**WHAT IS NEEDED:**
In the entries below, find the line with "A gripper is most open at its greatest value" and the line with "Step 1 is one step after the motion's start". Reproduce those two lines and every line between them exactly, and nothing more.

**PROVIDED INFORMATION:**

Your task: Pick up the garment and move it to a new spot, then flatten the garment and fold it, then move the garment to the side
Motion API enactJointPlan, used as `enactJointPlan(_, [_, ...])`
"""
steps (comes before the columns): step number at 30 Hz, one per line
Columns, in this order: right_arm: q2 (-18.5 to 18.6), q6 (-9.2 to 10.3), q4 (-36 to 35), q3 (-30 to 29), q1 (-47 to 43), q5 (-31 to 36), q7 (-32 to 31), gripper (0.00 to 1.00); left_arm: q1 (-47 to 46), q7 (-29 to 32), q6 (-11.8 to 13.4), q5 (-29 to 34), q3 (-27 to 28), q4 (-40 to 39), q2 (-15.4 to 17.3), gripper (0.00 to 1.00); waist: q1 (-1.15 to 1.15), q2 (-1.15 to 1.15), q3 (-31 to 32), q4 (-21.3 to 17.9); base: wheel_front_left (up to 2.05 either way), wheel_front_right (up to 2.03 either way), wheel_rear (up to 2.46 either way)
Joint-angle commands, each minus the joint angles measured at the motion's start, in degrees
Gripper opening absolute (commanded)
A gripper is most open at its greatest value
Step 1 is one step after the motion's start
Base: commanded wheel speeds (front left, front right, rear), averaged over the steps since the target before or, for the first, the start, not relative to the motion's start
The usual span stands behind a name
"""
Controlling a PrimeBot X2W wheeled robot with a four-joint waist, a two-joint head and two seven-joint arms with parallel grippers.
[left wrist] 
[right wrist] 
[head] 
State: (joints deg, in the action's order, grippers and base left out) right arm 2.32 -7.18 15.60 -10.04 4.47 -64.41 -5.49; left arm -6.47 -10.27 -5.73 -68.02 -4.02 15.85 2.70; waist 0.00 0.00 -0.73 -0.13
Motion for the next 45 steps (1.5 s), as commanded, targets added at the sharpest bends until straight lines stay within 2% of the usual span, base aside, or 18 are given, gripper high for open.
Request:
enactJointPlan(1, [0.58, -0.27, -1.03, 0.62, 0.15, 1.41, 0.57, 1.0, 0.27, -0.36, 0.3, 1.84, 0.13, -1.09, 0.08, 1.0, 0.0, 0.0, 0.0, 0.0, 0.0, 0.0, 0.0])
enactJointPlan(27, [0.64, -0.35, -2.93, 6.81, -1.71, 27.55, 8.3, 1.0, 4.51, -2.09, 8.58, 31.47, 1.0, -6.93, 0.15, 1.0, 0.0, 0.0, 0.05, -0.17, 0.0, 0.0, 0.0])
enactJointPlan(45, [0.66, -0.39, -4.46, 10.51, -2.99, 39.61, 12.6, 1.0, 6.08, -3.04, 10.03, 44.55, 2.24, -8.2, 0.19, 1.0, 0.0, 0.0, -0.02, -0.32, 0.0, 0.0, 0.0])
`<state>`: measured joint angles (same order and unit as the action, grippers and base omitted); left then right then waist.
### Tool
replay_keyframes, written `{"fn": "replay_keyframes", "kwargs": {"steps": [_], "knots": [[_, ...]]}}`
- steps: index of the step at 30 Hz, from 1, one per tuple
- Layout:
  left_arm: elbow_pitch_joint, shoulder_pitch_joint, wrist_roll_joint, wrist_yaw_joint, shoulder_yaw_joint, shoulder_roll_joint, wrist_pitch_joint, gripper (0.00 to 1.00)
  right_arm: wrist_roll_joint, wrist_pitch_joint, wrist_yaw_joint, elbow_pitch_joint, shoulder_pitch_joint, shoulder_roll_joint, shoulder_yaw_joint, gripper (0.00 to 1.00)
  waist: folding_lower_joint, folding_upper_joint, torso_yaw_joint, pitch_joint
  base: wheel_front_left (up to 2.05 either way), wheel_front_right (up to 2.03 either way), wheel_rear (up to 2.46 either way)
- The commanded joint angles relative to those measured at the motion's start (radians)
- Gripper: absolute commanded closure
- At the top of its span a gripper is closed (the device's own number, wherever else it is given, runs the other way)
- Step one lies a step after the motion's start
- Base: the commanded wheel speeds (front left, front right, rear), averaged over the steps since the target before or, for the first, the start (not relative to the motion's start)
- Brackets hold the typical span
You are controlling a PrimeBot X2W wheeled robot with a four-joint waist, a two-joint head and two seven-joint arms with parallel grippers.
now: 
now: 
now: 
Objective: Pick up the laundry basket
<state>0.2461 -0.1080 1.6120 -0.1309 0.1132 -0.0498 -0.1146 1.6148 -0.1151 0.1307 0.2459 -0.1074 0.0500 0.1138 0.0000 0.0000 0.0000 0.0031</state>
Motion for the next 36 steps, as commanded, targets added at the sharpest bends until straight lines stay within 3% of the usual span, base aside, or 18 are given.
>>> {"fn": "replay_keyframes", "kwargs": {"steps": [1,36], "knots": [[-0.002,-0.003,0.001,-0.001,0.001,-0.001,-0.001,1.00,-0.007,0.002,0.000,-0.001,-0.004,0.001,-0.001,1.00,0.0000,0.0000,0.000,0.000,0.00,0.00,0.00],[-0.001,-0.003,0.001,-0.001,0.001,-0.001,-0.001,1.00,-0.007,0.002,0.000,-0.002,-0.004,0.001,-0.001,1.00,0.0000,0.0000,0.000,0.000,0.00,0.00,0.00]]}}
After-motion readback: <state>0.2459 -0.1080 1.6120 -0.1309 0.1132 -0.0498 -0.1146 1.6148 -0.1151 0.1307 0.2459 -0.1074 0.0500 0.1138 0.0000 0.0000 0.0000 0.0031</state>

**RESPONSE TO THE EXERCISE:**
A gripper is most open at its greatest value
Step 1 is one step after the motion's start

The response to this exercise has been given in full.